**Records supplied**
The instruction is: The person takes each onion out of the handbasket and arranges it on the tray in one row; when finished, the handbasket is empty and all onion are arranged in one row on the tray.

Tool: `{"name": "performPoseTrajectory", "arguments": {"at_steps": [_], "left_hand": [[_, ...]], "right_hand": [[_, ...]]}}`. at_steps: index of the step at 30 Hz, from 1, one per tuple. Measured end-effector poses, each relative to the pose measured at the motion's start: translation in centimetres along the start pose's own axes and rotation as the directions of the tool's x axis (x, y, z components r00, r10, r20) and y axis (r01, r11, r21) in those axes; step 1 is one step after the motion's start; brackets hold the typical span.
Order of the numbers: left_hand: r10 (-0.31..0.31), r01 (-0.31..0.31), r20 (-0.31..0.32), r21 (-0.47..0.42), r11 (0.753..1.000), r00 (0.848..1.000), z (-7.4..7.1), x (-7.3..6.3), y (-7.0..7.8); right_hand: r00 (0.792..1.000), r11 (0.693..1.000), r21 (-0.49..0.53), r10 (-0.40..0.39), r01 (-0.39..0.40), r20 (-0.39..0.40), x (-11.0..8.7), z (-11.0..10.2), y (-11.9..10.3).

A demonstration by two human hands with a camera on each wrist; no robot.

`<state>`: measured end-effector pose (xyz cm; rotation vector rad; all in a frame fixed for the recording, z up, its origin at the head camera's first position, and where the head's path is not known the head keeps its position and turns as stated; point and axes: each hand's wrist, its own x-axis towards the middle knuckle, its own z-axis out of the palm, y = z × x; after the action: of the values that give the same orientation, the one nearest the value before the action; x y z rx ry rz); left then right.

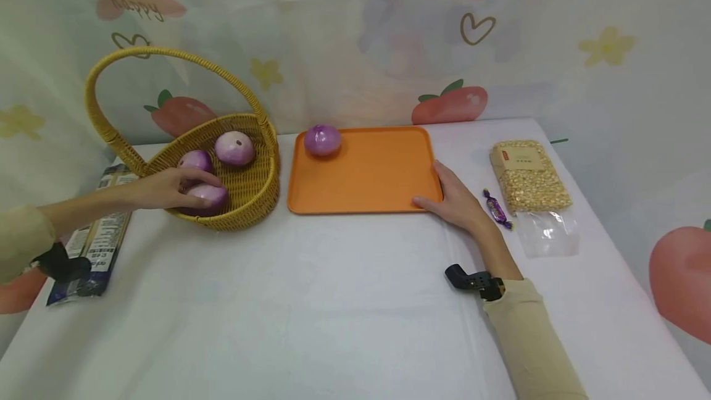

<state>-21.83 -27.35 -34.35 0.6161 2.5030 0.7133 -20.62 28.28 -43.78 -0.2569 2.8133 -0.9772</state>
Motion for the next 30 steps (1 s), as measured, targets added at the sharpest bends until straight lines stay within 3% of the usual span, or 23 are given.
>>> {"name": "performPoseTrajectory", "arguments": {"at_steps": [8,19,30], "left_hand": [[-0.052,0.050,0.027,0.068,0.996,0.998,0.0,0.0,0.1],[-0.042,0.036,0.091,0.069,0.997,0.995,0.0,0.5,0.2],[-0.108,0.098,0.156,0.067,0.993,0.982,0.3,1.0,0.9]], "right_hand": [[1.000,1.000,0.004,-0.001,0.001,0.007,0.0,0.1,-0.2],[1.000,1.000,0.001,-0.002,0.002,0.004,0.1,0.1,0.0],[1.000,1.000,-0.002,0.002,-0.002,0.003,0.2,0.1,-0.1]]}}
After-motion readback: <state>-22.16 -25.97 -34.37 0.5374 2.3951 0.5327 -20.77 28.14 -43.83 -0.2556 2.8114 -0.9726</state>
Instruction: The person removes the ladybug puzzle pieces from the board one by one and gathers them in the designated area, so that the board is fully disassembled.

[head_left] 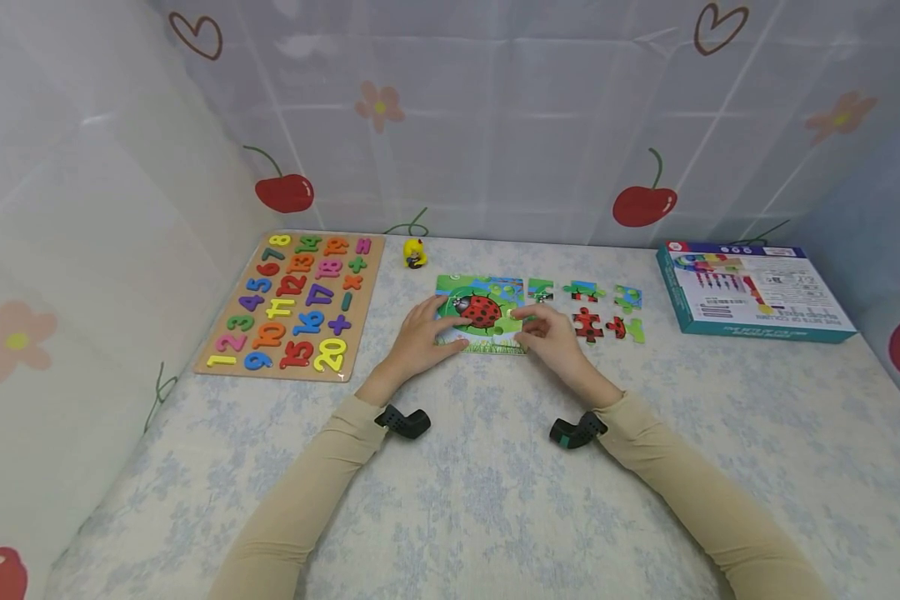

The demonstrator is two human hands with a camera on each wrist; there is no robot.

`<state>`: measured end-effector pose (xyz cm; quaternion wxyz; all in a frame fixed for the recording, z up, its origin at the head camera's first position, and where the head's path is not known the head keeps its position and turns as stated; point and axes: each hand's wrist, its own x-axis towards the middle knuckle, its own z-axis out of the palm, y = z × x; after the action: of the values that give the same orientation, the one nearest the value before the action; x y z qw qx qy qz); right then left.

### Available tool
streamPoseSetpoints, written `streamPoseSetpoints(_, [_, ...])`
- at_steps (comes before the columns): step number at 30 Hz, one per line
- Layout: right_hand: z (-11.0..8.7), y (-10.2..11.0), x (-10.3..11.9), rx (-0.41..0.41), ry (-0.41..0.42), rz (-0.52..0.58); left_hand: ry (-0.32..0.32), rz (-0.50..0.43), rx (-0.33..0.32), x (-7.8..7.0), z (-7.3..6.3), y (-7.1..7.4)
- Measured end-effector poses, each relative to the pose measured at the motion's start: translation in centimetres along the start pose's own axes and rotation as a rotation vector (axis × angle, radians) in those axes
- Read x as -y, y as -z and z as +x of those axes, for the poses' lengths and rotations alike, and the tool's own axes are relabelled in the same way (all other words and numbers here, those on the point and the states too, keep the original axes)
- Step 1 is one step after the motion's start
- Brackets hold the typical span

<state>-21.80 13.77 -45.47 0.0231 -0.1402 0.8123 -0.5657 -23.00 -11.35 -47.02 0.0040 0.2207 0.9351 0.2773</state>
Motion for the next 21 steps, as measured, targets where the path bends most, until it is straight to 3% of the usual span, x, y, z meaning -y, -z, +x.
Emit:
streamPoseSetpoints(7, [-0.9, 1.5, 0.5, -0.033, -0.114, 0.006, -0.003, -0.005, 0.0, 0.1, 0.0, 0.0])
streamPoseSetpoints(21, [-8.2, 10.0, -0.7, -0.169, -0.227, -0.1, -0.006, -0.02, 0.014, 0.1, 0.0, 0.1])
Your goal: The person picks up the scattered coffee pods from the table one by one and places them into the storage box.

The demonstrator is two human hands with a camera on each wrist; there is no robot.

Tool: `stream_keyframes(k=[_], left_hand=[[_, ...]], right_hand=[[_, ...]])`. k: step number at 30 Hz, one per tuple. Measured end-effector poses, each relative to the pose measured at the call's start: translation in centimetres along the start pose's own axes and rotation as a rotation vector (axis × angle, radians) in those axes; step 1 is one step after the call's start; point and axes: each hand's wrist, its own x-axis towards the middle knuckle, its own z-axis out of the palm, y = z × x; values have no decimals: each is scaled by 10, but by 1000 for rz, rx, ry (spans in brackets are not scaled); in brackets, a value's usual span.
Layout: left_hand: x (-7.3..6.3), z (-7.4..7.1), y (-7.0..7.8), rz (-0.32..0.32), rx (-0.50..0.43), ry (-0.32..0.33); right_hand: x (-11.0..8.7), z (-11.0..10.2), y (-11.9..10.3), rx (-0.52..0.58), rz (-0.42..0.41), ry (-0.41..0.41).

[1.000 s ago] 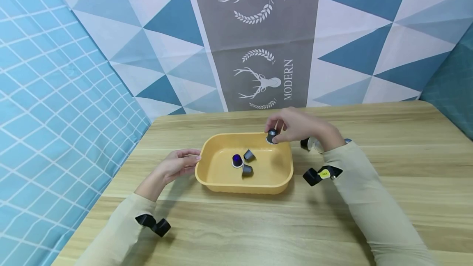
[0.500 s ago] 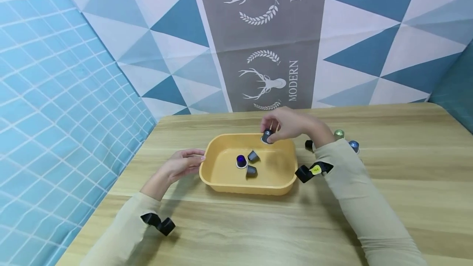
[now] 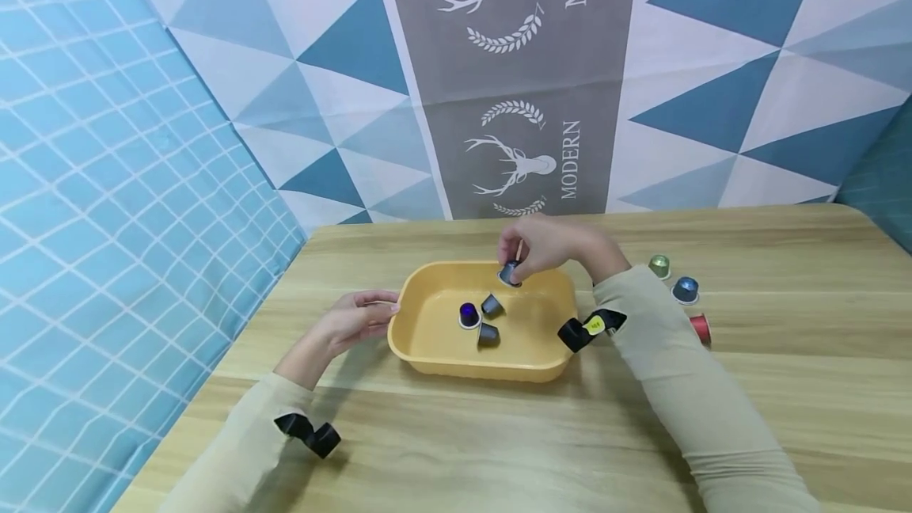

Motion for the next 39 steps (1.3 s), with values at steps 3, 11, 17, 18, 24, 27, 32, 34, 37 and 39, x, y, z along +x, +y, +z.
stream_keyframes(k=[3, 11, 17, 18, 24, 27, 32, 34, 37, 39], left_hand=[[0, 1, -2, -1, 8, -10], [0, 0, -2, 6, 23, 13], [-2, -3, -4, 6, 32, 9], [-2, -3, -5, 7, 32, 8], [-3, -2, -2, 14, 23, 2], [-4, -1, -2, 13, 22, 1], [-3, -2, -3, 12, 13, 1], [-3, -2, -3, 12, 14, -1], [-3, -2, -4, 13, 21, -5], [-3, -2, -3, 15, 24, -7]], right_hand=[[4, 2, -2, -18, -1, -23], [19, 14, -5, -67, -33, -63], [25, 24, -6, -78, -13, -126], [26, 26, -7, -81, -7, -135], [27, 29, -15, -108, 5, -157], [28, 32, -17, -138, -5, -168], [32, 37, -16, -161, -25, -206], [33, 39, -14, -160, -24, -222], [34, 41, -13, -179, -12, -230], [34, 41, -13, -196, -10, -230]])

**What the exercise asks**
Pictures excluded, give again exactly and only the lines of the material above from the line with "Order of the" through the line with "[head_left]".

**Result for this exercise**
Order of the numbers: left_hand: r10 (-0.31..0.31), r01 (-0.31..0.31), r20 (-0.31..0.32), r21 (-0.47..0.42), r11 (0.753..1.000), r00 (0.848..1.000), z (-7.4..7.1), x (-7.3..6.3), y (-7.0..7.8); right_hand: r00 (0.792..1.000), r11 (0.693..1.000), r21 (-0.49..0.53), r10 (-0.40..0.39), r01 (-0.39..0.40), r20 (-0.39..0.40), x (-11.0..8.7), z (-11.0..10.2), y (-11.9..10.3).

A demonstration by two human hands with a camera on each wrist; no robot.

`<state>`: measured end-effector pose (xyz cm; rotation vector rad; all in a frame fixed for the recording, z up, its origin at the head camera's first position, and where the head's path is not known the head keeps its position and turns as stated; point and axes: each hand's wrist, its own x-axis towards the middle knuckle, its own z-axis out of the palm, y = z × x; after the action: of the values that give the same orientation, the one nearest the value before the action; x y z rx ry rz); left then right.


<state>-21.83 -27.35 -34.35 0.6161 2.5030 0.7133 -20.62 28.28 -43.78 -0.2569 2.8133 -0.9772</state>
Motion for the next 30 steps (1 s), as measured, targets added at the sharpest bends until straight lines stay within 3% of the usual span, or 23 are given.
>>> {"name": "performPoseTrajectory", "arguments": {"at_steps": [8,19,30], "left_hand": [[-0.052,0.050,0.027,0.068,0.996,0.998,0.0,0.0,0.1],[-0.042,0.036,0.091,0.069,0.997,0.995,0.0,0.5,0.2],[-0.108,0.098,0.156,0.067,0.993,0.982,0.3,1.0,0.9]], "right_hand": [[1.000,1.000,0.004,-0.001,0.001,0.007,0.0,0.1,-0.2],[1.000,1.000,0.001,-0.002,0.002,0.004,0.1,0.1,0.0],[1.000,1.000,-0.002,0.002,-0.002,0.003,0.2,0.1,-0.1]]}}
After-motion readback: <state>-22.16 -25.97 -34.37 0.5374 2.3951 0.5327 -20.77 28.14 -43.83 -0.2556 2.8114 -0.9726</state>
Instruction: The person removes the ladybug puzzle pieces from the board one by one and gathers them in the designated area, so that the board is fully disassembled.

[head_left] 

That concludes the answer to this exercise.